Cabarets et cultures queer : fêtes libres et affirmations joyeuses
Les cabarets queer déploient leur irrévérence joyeuse, affirmant des récits souvent invisibilisés. Kiddy Smile, déjà présent en ouverture, incarne cette alliance entre fête, fierté et subversion. Le Cabaret Les Moches, imaginé par Carla-Vladya Subovici et Axel Ibot, investit la Chapelle Reille avec une esthétique volontairement monstrueuse, jubilatoire et politique. Dans le cadre bucolique des Tuileries, Sara Forever orchestre une garden party queer avec "Slutty Fauns", entre opéra rock et drag militant. L’exposition "Kwir Noú Éxist", conçue par Raya Martigny et Édouard Richard, dévoile quant à elle une jeunesse queer réunionnaise à travers des portraits sensibles, puissamment incarnés.
Cirque et suspensions : poésie du vertige
Suspendus entre ciel et sol, les corps circassiens explorent la gravité comme une matière poétique. Bastien Dausse, avec Moon, imagine une déambulation où les installations jouent de l’apesanteur et de l’étrangeté. Chloé Moglia, dans Rouge Merveille, offre un solo aérien empreint de lenteur, où chaque mouvement devient respiration.

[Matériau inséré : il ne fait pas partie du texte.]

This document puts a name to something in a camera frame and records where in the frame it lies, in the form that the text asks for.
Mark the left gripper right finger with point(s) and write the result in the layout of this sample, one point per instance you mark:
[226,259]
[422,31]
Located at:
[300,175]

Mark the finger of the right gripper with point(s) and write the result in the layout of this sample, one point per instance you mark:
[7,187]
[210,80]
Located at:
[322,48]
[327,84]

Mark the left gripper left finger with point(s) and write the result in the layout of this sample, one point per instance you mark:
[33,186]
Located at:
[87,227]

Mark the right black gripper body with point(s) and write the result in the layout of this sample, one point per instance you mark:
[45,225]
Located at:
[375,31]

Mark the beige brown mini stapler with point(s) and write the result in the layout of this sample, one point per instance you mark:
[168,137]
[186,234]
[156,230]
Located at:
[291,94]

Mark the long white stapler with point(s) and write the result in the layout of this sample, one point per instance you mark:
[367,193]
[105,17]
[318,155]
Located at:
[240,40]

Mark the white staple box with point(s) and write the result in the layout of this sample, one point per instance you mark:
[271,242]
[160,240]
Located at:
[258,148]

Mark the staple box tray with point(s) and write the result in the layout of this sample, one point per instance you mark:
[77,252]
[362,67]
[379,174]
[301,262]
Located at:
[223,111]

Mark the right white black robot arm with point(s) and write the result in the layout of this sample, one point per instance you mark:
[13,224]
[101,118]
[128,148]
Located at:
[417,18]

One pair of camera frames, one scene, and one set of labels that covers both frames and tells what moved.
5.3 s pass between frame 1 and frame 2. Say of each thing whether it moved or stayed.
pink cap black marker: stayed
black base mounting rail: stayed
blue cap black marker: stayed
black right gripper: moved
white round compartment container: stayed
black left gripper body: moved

Damien Droin et la compagnie Hors Surface investissent le Jardin d’Acclimatation avec un ballet aérien où se mêlent acrobates, freestylers et musiciens. Enfin, "Les Balades Extraordinaires" de Blaise Merlin proposent un itinéraire circassien en pleine nature, dans le Domaine de Villarceaux : un souffle d’émerveillement à ciel ouvert.
Expériences hybrides : entre performance, participation et illusion
Le festival brouille les frontières, décloisonne les formes et invite à vivre l’art autrement. Géraldine Chollet ouvre un cercle avec "OUVERTURE", procession chorégraphique inspirée des rituels antiques, entre danse, souffle et résonances collectives. Marina Guzzo prolonge son engagement écologique avec "Mistura", performance végétale et participative où le lien au vivant devient geste artistique. Thierry Collet, dans "Que du bonheur (avec vos capteurs)", interroge la technologie à travers une magie contemporaine qui trouble les perceptions.
Enfin, Nicolas Heredia et La Vaste Entreprise signent "La Fondation du Rien", une proposition absurde et poétique où l’inactivité devient manifeste. Spectacle, site web, faux services, affichages annulés : un art à tiroirs qui défend, avec humour, l’espace du vide.